Lack of Direction and Connection
I compiled interview data through affinity mapping to synthesize the data to extract any common underlying needs among the interviewees. The synthesized data reveals that interviewees are in need of connection from American students and they have minimal to no guidance on learning how to navigate daily life in the US.
Challenge
As there are two major needs amongst interviewees, I felt the need to find a solution to address both needs. However, considering the time constraints and the possibility of creating a solution that doesn't meet either needs well, it only made sense to address one major pain point.
Problem Statement
The pain point I prioritized was the need for connection with American students because all interviewees heavily addressed that they struggled with feeling alone throughout their undergraduate years. Addressing this pain point also had the potential to indirectly help students get guidance on navigating daily life in the US through those they may connect with that are originally from the States.
Ideation
With the help of another designer, we explored different design solutions and came together to red-team our ideas to choose the best solution. We focused only on a mobile design as college students have it more readily available throughout the day.
Development Phase
Design Inspiration
I wanted to understand how other apps help form connections and meet the needs of their users for everyday life. I looked at popular apps that focus on making connections or are used on a regular basis like LinkedIn, Instagram, Mint, Chime, and Fitbit. I incorporate the following elements into the design.
Sketches
I explored different designs through sketches. I narrowed down the best options based on knowledge of the flow of other social mobile applications from previous research and picking which designs will create an intuitive flow that would reach to user's end goal faster-to make a connection to an American student.

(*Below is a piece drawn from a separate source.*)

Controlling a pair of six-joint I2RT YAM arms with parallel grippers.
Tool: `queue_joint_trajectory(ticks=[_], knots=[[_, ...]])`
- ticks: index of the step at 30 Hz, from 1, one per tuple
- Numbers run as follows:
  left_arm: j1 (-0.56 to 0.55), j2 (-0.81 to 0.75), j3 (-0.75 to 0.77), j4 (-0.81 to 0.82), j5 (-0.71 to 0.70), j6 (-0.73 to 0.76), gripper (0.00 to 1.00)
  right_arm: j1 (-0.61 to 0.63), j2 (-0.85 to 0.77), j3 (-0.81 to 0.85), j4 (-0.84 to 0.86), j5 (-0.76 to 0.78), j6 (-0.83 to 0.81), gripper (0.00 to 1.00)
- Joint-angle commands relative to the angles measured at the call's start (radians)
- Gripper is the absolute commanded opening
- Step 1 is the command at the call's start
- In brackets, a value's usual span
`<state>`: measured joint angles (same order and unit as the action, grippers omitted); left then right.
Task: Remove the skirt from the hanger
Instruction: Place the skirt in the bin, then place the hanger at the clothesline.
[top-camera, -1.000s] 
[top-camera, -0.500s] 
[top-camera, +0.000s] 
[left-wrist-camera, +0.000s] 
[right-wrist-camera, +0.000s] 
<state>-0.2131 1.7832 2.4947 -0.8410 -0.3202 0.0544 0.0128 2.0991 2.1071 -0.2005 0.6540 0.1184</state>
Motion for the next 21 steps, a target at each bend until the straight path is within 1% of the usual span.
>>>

Sketches to low-fidelity prototype
Testing
The low-fidelity prototype went through 2 rounds of usability testing with total of 10 participants, with design improvements implemented after each round.
Wave Experience
Results
I conducted testing with 2 separate international students with the high-fidelity prototype and received positive feedback on the experience. One said they definitely wished they had a tool like this earlier. This product still needs to undergo development and additional next steps are to build out the chat functionality and test potential designs with users.
Retrospective
What I learned from handling end-to-end of this design process is even though a solution like getting more counseling resources is important, there are different factors to consider i.e. how many features would need to be built out to create a counseling feature on top of creating a feature to help connect with peers, where would the counselors come from, would counselors need to be compensated, etc. It is important to weigh the pros and cons before going deep into the design process and finding out later that it is not currently feasible to build out.